The Group:

Reporting to the Board of Directors, Morningstar's Internal Audit Services is an independent, objective assurance and consulting activity designed to add value and improve the company's operations. Internal Audit Services helps the company accomplish its objectives by bringing a systematic, disciplined approach to evaluate and improve the effectiveness of risk management, control, and governance processes.

The Role:

Morningstar's Internal Audit Services seeks a highly motivated Senior IT Internal Auditor who thrives on new experiences and challenges. As a Senior IT Internal Auditor, you will play an integral role in evaluating the company's information technology and information security processes and effectiveness of internal controls. You will have the opportunity to work on a variety of operational, information technology, and compliance reviews as well as evaluate the effectiveness of internal controls over external financial reporting as part of the company's Sarbanes-Oxley Section 404 compliance activities. The position is based at the company's headquarters in Chicago. You will work closely with all levels of management across the organization, recommending changes to strengthen controls for increased efficiencies and reduced risks.
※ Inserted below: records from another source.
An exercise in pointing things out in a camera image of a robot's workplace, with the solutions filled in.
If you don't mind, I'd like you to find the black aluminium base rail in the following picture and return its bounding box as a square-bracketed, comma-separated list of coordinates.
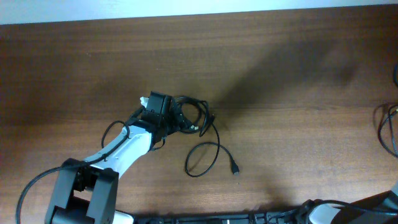
[133, 210, 305, 224]

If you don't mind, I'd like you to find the black USB cable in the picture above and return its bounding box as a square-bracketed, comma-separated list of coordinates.
[376, 63, 398, 158]

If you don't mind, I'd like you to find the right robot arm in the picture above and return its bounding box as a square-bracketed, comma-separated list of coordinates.
[295, 185, 397, 224]

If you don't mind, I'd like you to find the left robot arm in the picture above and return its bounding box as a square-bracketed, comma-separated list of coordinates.
[45, 92, 184, 224]

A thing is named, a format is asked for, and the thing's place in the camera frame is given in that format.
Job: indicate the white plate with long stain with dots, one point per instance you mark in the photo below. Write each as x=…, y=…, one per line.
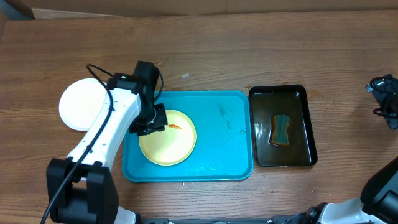
x=81, y=102

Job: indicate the green yellow sponge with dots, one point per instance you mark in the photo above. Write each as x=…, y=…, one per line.
x=280, y=130

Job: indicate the yellow plate with stain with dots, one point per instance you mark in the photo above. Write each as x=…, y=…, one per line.
x=172, y=145

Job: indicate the black water tray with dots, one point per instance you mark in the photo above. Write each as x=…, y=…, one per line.
x=290, y=100

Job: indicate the small tape scrap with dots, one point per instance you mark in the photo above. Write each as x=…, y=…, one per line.
x=185, y=75

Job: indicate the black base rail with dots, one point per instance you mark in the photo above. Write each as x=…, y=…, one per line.
x=217, y=221

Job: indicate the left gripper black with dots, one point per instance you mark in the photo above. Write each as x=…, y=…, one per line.
x=160, y=126

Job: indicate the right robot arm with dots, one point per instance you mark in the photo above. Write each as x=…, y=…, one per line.
x=378, y=200

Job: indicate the teal plastic tray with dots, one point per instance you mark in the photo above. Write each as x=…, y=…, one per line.
x=223, y=150

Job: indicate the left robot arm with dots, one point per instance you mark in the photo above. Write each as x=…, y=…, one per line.
x=81, y=188

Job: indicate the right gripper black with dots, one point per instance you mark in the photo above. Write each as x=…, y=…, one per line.
x=382, y=91

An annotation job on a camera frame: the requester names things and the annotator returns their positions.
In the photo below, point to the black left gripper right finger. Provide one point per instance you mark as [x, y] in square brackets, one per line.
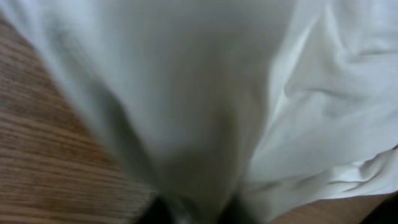
[236, 213]

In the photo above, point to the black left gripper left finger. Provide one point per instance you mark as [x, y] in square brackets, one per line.
[157, 213]

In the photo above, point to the white t-shirt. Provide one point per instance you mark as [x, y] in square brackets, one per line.
[255, 106]
The Senior IT Internal Auditor will have the opportunity to utilize and reference world-class audit tools and audit methodologies in the performance of his or her duties.

Job responsibilities:

• Assist with the planning, management, and execution of operational, information technology, and compliance-related reviews.
• Perform walkthroughs of complex information technology and information security processes and test the design and effectiveness of internal controls.
• Document work and assist in the preparation of observations and recommendations for corrective action.
• Supervise audit staff and external consultants, review workpapers, and provide appropriate coaching and feedback.
• Effectively apply the COSO internal control framework, COBIT IT governance framework, NIST Cybersecurity framework and IIA International Professional Practices Framework.
• Serve as a consultant and business partner with management.

Qualifications:

• Action-oriented, self-starter with strong verbal and written communication skills.
• Comfortable working both independently or in teams and working within a complex environment.
• Ability to diagnose problems, determine root causes, and recommend solutions to complex challenges.
• Strong understanding of information technology general computer controls, system development life cycle, and IT auditing techniques; including a broad knowledge of IT technologies, operating systems, databases, and application platforms.
• Knowledge of recognized IT audit and governance frameworks such as COBIT, ITIL, NIST, ISO, etc.
• Undergraduate degree in accounting, information technology, management information systems, or a related field.
• Four or more years of internal or external audit experience assessing information technology/security controls and/or internal controls over financial reporting.
• Proven ability to manage people and projects, and actively develop team members.
• Willingness to travel to domestic and international offices.

Nice to have:

• Experience in working for a Big 4 or Tier-Two public accounting firm preferred.
• Knowledge of General Data Protection Regulation (GDPR) and California Consumer Privacy Act (CCPA) is a plus.
• Experience performing data analytics and using data analysis or automated audit software is a plus.
• Professional accreditation (e.g., CIA, CISA, CPA) is a plus.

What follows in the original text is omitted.